Pendant sa première année de conversion, Christophe Osmont s’en est bien sorti financièrement “mais ça devient de plus en plus difficile”, avoue-t-il. Sans aucun regret sur son choix de conversion, ses convictions écologiques et l’importance qu’il porte au bien être animal qui le font tenir: “Je ne vais pas revenir en arrière pour le conventionnel, je préférais encore arrêter d’être agriculteur, mais je me demande souvent si l’agriculture biologique est viable sur le long terme”. Fermement convaincu, il ajoute que ”ça serait encore pire en conventionnel, les prix de vente sont encore plus bas qu’en bio”.
Des règles de plus en plus exigeantes
Le poids en plus pour les agriculteurs bios ce sont les règles pour obtenir une certification, de plus en plus exigeantes. Le nouveau cahier des charges européen pour l’agriculture biologique appliqué depuis le 1er janvier 2022 pourrait décourager certains agriculteurs de poursuivre l’aventure bio: “De nombreux producteurs continueront à faire du bio comme avant sans appliquer ce nouveau cahier des charges”, constate Étienne Gangneron. Ces nouvelles règles du bio interdisent par exemple certaines pratiques comme l’écourtage ou l’ablation de la queue pour les porcs, renforcent l’accès plein air, obligent l’intégration de légumineuses dans les rotations…

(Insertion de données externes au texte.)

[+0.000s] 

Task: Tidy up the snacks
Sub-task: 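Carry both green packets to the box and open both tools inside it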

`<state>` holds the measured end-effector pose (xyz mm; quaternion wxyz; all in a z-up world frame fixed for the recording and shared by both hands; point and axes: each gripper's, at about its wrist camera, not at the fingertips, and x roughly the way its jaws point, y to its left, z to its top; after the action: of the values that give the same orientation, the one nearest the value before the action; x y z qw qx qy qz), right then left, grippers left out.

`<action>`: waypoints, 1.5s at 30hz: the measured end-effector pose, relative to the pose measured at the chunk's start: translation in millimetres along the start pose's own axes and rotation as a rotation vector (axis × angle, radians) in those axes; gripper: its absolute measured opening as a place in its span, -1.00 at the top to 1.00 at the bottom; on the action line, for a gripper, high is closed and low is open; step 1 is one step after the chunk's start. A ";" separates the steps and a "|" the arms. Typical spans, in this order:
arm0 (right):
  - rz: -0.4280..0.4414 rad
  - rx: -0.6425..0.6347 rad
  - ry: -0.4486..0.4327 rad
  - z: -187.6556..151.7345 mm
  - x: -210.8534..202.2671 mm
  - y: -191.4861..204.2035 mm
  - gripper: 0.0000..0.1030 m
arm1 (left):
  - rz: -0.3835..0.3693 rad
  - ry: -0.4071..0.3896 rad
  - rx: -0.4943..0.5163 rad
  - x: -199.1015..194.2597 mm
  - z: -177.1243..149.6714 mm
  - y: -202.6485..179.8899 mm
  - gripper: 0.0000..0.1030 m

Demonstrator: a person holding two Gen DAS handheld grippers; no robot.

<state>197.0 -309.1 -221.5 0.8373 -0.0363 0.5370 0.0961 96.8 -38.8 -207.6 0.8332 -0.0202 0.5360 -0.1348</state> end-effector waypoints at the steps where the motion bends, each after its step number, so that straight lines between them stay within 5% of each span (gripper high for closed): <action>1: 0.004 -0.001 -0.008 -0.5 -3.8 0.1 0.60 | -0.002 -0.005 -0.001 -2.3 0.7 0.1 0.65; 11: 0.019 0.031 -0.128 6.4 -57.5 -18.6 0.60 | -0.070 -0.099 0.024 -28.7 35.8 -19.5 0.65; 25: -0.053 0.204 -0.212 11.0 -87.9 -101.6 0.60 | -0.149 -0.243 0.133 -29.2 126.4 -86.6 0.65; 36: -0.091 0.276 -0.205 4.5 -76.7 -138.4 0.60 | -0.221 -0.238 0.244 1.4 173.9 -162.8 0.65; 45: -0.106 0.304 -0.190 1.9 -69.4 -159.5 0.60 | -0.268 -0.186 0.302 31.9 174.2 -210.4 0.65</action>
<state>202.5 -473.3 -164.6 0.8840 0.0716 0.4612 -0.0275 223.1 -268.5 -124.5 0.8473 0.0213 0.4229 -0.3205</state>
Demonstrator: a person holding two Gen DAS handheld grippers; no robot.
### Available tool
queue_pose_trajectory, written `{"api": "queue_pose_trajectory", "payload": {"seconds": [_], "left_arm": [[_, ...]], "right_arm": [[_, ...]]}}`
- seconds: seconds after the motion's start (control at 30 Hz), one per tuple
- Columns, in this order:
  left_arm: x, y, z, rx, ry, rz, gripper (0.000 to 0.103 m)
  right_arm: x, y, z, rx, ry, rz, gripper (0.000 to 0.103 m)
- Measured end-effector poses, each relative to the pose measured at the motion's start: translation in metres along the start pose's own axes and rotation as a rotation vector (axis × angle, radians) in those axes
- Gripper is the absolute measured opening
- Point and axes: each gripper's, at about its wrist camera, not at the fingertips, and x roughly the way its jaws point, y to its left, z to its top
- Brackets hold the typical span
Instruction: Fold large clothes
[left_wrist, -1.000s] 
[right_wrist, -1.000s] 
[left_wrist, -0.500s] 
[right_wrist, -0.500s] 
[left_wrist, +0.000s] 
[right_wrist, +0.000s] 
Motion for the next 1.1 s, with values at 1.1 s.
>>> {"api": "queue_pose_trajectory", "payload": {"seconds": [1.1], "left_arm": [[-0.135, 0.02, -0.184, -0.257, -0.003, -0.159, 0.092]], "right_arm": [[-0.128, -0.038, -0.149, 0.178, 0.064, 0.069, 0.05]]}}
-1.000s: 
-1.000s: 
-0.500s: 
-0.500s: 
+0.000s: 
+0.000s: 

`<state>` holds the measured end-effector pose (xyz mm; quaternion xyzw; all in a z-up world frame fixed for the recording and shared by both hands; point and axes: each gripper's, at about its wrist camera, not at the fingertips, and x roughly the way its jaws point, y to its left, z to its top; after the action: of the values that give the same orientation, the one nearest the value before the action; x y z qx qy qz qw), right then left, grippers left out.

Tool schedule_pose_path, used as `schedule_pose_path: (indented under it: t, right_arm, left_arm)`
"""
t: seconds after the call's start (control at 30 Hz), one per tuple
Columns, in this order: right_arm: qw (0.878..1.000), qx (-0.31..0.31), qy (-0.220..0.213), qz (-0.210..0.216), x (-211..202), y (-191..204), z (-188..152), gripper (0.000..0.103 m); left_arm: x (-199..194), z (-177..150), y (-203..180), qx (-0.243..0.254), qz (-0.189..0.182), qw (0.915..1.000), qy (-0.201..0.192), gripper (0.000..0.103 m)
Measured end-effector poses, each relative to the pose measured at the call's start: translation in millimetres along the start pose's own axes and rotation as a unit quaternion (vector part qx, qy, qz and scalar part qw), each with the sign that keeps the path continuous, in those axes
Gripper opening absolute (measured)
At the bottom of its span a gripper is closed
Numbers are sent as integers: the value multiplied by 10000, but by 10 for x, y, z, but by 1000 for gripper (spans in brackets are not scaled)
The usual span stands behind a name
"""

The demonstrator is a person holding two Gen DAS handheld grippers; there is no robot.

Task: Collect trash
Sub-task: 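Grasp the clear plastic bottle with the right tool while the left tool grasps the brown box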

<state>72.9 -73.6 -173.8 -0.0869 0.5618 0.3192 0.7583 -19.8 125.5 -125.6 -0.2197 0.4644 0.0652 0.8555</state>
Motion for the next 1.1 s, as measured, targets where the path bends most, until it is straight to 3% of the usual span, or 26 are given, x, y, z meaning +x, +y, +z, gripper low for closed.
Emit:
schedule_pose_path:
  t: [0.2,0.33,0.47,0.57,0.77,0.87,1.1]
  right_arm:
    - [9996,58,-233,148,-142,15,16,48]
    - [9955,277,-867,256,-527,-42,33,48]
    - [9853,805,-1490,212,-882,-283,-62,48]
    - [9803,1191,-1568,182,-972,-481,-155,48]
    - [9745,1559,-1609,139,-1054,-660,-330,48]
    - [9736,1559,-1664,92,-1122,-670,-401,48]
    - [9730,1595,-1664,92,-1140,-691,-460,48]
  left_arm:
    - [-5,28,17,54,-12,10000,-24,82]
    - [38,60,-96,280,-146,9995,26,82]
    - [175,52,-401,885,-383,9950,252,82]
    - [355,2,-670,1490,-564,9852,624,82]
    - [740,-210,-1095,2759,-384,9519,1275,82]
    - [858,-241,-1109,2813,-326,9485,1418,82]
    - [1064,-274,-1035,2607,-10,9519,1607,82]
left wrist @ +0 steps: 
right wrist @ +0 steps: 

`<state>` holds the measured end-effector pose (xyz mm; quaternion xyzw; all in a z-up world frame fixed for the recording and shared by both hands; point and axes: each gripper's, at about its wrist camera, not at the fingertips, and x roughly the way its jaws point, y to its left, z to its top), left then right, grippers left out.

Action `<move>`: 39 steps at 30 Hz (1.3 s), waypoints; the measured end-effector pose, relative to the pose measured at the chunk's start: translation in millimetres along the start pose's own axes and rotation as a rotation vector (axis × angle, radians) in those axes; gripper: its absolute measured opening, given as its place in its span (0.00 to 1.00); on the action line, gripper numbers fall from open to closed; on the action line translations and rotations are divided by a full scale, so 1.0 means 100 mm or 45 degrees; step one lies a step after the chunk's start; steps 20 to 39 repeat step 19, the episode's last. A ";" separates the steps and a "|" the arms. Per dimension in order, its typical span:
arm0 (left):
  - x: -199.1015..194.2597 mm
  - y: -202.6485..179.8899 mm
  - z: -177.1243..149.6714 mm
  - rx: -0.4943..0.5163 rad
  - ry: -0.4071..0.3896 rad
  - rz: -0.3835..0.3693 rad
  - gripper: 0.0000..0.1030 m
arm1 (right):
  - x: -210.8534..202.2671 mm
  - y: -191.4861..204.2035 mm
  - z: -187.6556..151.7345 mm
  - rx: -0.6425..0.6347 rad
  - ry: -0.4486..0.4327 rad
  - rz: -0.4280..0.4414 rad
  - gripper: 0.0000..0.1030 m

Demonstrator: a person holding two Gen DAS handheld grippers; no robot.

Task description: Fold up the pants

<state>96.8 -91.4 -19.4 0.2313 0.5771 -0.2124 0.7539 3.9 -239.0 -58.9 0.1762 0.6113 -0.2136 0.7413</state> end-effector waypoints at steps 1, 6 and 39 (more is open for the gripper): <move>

Les agriculteurs s’épuisent donc à répondre aux attentes des consommateurs toujours plus demandeurs de produits de qualité. Un effort que les producteurs étaient jusque-là près à faire en retour d’un engouement des Français pour le bio. La filière générait plus de 13 milliards de chiffre d’affaires en 2020, selon l’Agence Bio. Mais face à une demande qui se tasse, les doutes sur une conversion ou les réflexions sur un retour à l’agriculture conventionnelle sont légitimes.
“Arrêtons de dire que le bio c’est fini et que la demande ne répond plus parce que ça va finir par vraiment arriver”, s’inquiète Laure Verdeau de l’Agence Bio. Le bio a encore de l’avenir assure la directrice à condition que la demande reparte. Avant le salon de l’agriculture, l’Agence Bio est partie à la chasse aux promesses de dons du côté des interprofessions afin de lancer des campagnes de sensibilisation. Laure Verdeau explique qu’Interfel, l’interprofession pour les fruits et légumes, a notamment “réalloué 200 000 euros de son budget” pour vanter les mérites du bio. La filière joue toutes ses cartes pour que le bio retrouve sa place dans les assiettes des Français.